● BRIEF
Copy exactly the lines of the data below that run from the line holding "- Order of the" through the line holding "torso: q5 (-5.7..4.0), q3", both ends included.

Saved entries

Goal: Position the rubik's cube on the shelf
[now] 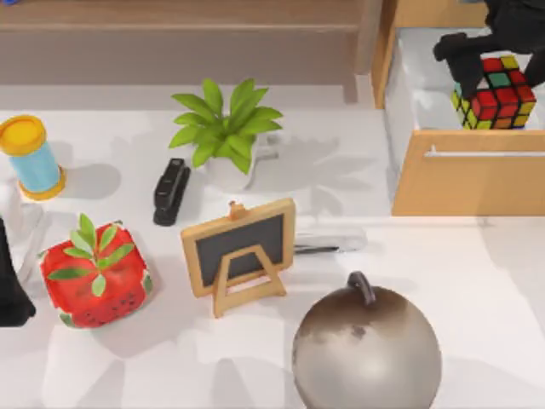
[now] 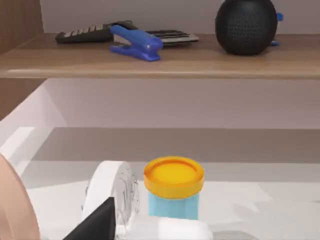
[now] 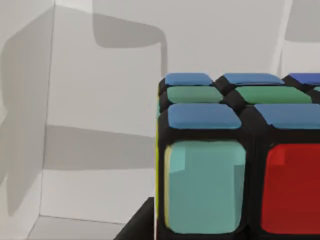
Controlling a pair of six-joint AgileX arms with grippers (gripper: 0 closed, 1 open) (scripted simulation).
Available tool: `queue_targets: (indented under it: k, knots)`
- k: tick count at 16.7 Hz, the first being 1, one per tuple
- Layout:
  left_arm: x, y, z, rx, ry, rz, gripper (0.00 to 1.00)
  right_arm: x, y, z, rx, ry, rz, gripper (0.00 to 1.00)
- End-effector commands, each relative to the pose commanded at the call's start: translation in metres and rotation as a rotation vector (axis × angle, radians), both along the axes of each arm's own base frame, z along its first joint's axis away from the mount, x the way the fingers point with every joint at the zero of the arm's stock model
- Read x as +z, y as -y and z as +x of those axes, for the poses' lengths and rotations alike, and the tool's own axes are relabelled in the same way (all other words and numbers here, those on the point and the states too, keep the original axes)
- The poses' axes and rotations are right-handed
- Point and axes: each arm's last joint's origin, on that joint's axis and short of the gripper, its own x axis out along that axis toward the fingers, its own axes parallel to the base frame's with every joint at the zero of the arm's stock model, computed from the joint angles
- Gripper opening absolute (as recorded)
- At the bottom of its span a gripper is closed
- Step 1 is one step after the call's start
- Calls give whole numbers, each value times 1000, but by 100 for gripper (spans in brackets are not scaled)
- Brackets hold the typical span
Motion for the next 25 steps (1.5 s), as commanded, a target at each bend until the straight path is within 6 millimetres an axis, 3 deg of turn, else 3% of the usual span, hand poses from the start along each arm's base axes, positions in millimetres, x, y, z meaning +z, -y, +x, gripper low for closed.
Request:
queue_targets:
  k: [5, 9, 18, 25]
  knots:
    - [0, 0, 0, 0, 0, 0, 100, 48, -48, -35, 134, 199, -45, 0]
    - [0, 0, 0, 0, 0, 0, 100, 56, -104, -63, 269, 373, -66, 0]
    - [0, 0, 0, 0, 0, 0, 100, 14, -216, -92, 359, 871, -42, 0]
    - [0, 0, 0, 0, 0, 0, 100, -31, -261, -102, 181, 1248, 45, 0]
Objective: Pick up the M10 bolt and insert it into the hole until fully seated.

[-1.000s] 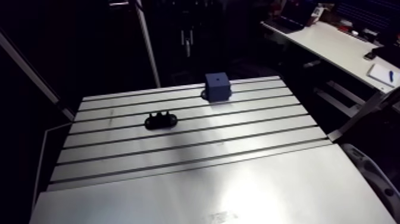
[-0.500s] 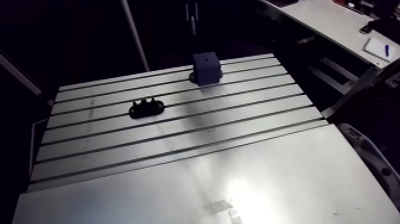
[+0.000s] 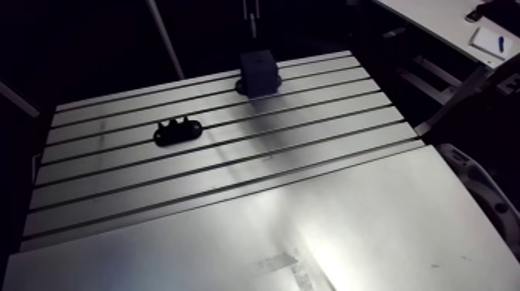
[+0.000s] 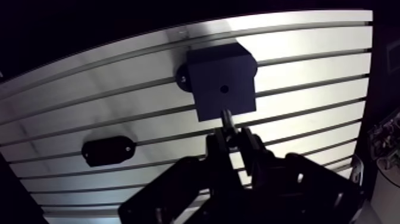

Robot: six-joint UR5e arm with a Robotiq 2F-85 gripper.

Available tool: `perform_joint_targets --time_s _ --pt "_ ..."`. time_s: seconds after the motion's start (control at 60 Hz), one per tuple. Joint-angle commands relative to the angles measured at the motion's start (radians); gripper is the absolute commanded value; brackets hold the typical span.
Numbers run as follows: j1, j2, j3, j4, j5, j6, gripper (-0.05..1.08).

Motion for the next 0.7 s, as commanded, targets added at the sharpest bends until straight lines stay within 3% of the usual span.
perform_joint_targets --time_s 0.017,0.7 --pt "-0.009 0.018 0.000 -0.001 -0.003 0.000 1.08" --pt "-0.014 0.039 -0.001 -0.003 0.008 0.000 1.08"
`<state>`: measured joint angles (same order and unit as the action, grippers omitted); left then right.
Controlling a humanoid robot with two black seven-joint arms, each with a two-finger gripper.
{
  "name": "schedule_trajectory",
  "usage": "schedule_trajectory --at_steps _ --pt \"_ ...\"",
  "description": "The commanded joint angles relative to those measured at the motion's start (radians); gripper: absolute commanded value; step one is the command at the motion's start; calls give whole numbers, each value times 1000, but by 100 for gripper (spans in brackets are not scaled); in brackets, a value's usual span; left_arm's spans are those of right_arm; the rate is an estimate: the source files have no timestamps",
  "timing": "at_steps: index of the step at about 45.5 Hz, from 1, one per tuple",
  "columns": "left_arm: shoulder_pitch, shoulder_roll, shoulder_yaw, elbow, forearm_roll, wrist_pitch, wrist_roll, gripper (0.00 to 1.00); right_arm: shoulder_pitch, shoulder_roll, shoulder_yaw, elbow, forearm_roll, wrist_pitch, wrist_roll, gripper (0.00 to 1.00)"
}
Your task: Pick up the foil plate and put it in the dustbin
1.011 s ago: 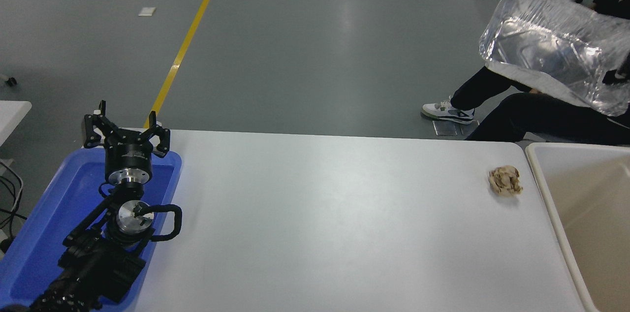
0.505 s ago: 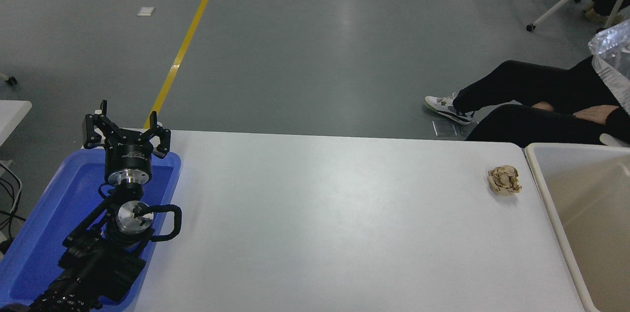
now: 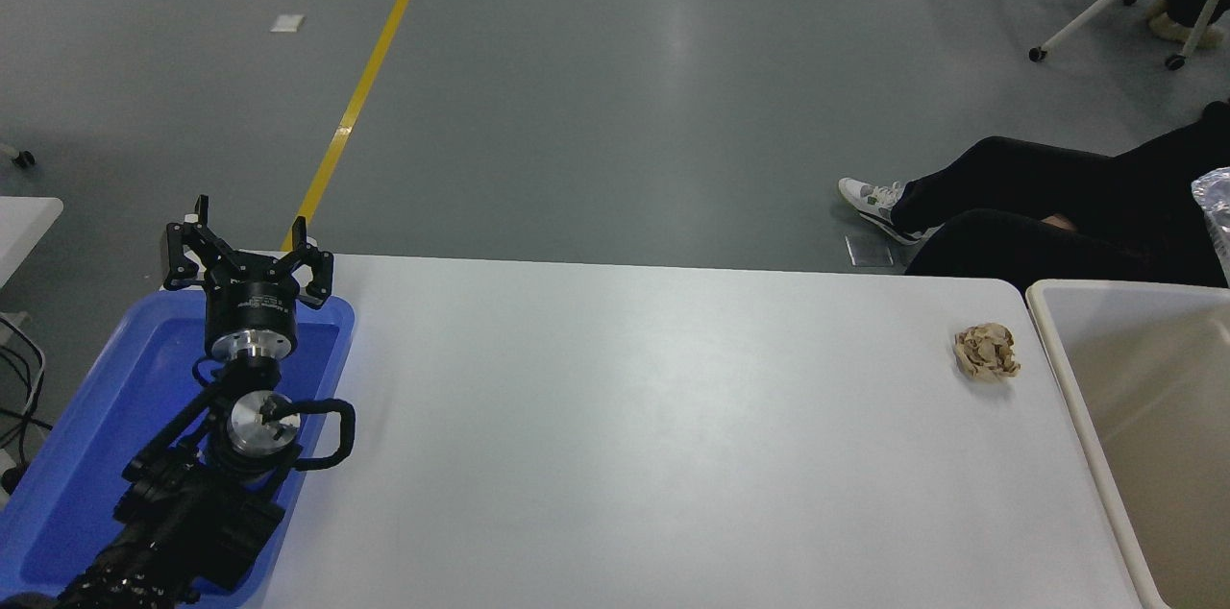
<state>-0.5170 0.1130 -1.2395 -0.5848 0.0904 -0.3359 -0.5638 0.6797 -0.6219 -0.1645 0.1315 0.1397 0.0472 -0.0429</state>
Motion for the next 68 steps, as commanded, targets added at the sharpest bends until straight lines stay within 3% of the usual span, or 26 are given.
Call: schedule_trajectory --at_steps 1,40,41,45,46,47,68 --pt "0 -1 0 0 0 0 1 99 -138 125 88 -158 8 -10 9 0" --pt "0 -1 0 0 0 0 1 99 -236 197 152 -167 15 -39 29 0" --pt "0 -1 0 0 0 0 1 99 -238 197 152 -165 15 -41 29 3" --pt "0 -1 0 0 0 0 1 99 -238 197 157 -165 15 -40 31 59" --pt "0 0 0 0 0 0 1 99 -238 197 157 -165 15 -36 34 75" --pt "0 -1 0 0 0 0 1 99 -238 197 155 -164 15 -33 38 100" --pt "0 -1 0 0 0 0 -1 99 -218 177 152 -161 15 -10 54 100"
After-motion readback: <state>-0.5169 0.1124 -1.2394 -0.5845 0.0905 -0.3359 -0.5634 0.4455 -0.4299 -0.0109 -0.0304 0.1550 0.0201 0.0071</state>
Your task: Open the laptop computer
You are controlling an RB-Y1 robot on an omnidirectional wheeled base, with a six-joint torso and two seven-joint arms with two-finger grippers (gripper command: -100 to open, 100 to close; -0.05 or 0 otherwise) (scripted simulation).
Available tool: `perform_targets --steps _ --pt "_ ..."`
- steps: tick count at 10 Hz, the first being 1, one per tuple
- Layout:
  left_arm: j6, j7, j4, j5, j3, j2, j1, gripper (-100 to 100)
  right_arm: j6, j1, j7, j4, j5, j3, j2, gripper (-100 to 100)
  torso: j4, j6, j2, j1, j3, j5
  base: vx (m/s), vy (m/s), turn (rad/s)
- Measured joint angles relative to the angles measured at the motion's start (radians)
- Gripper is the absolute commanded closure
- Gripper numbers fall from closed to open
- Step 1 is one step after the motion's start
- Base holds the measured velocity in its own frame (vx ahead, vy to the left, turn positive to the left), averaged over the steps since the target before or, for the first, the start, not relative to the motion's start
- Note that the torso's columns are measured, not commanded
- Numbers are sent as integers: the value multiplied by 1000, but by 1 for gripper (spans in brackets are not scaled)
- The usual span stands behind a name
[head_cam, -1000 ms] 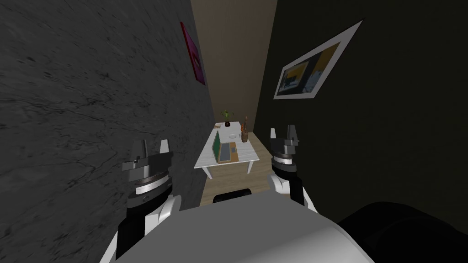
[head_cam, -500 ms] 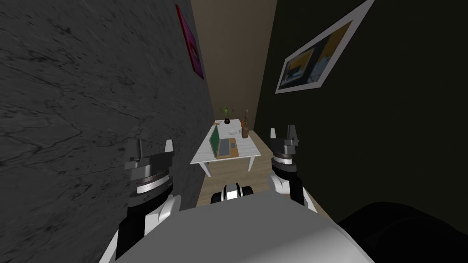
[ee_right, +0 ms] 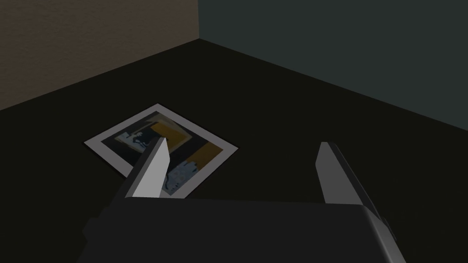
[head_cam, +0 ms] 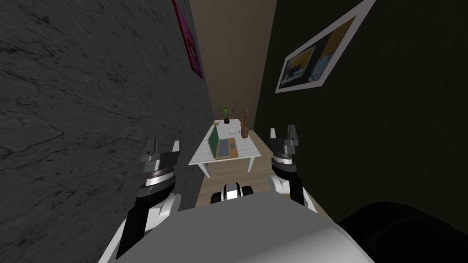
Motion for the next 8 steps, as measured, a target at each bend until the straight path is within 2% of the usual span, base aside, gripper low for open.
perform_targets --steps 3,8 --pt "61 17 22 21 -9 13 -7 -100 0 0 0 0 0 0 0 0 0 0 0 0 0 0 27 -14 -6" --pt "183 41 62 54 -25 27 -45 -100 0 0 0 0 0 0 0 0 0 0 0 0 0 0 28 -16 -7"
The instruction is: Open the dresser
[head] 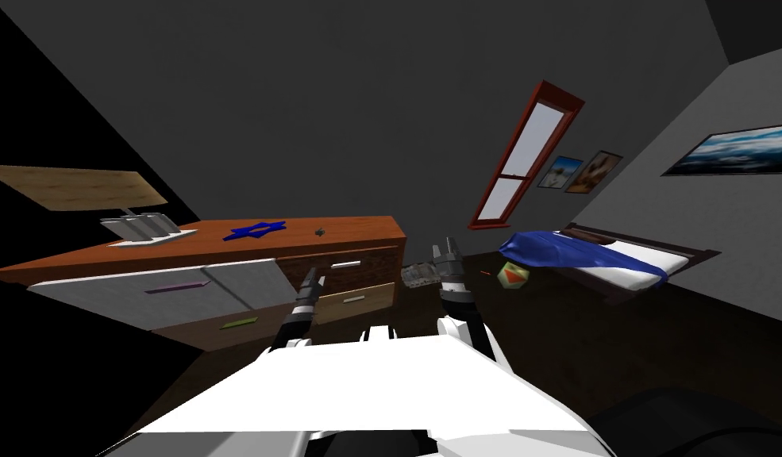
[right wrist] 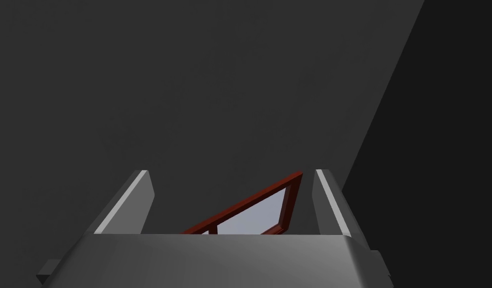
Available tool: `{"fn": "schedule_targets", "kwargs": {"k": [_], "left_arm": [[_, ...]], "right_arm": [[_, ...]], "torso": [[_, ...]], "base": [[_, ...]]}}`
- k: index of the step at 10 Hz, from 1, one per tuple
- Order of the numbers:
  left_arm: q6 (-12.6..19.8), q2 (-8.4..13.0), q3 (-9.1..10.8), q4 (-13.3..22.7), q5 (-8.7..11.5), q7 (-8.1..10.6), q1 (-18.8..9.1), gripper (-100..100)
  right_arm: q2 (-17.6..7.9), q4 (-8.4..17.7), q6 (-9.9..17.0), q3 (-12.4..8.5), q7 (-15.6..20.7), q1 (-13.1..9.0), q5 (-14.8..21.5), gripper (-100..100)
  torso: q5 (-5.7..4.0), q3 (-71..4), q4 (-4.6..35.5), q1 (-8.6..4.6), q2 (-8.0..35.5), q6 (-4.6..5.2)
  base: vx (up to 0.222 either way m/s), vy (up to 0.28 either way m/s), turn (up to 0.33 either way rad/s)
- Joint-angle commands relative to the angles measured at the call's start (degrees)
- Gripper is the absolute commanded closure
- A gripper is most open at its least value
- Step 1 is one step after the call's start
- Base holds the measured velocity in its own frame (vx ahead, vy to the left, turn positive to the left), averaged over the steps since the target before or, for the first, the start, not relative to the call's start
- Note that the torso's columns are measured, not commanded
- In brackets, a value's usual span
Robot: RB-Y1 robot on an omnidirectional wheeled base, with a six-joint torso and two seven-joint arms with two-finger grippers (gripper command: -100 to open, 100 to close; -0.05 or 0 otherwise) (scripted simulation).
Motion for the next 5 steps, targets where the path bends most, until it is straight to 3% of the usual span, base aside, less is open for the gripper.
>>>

● TASK RESPONSE
- Order of the numbers:
  left_arm: q6 (-12.6..19.8), q2 (-8.4..13.0), q3 (-9.1..10.8), q4 (-13.3..22.7), q5 (-8.7..11.5), q7 (-8.1..10.6), q1 (-18.8..9.1), gripper (-100..100)
  right_arm: q2 (-17.6..7.9), q4 (-8.4..17.7), q6 (-9.9..17.0), q3 (-12.4..8.5), q7 (-15.6..20.7), q1 (-13.1..9.0), q5 (-14.8..21.5), gripper (-100..100)
  torso: q5 (-5.7..4.0), q3 (-71..4), q4 (-4.6..35.5), q1 (-8.6..4.6), q2 (-8.0..35.5), q6 (-4.6..5.2)

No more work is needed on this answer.